Back to school: The exodus of coaches continued Thursday when McCarthy announced the departure of defensive quality control coach Tim McGarigle, who chose to pursue another opportunity.
McGarigle, 34, accepted a job with coach Pat Fitzgerald at Northwestern to return to his alma mater. Fitzgerald was an assistant at Northwestern when McGarigle, a linebacker, wrapped up his playing career in 2006.
McGarigle spent one season in Green Bay.
Still calling plays: Not everything in Green Bay is scheduled to change this offseason.
McCarthy said he will continue calling plays for the Packers' offense in 2018. McCarthy will need a new offensive coordinator after removing Edgar Bennett from the position, as well as a new quarterbacks coach after Alex Van Pelt opted to become a free agent. But the Packers will retain their play caller.
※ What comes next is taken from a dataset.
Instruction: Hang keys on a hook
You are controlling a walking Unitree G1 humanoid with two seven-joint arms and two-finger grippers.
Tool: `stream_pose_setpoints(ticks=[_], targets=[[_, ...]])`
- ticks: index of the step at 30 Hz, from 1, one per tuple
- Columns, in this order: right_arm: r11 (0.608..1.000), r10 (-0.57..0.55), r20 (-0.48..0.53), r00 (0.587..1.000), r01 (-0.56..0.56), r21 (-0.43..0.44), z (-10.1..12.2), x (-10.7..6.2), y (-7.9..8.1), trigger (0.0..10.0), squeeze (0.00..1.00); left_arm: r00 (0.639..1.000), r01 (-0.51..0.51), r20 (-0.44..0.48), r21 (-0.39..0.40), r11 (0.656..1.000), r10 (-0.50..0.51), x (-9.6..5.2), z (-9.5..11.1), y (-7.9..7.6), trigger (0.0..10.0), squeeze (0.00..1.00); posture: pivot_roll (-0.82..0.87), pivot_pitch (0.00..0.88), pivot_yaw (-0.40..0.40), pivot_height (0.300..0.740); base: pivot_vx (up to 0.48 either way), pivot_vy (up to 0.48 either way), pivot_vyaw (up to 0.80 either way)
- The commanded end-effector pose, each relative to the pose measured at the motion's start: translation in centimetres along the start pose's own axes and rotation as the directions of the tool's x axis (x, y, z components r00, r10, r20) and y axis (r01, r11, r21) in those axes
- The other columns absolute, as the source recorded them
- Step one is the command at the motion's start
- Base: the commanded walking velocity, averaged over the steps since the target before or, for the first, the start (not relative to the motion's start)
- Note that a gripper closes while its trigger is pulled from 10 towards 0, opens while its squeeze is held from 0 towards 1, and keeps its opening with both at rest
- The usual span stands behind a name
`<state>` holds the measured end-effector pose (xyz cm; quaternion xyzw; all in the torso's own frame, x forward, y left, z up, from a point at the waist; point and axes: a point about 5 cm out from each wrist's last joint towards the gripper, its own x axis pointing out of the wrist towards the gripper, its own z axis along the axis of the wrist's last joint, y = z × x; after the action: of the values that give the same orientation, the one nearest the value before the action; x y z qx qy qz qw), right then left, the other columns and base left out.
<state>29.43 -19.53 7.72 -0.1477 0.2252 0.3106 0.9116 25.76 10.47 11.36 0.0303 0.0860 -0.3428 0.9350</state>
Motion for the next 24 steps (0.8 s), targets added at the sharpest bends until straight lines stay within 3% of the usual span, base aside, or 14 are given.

McCarthy has tried delegating play-calling duties, allowing former assistant Tom Clements to step into that role in 2015. When the Packers' offense struggled through the first 12 games that season, McCarthy again assumed the play-calling role. It appears he has no interest in relinquishing it.
“Moving forward,” McCarthy said, “yes, I will call the plays.”
Another futures deal: The Packers announced they signed linebacker Ahmad Thomas to a futures free-agent contract. Thomas, who played college football at Oklahoma, is the seventh such signing they’ve announced this week.
Tom Silverstein of the Journal Sentinel contributed to this report.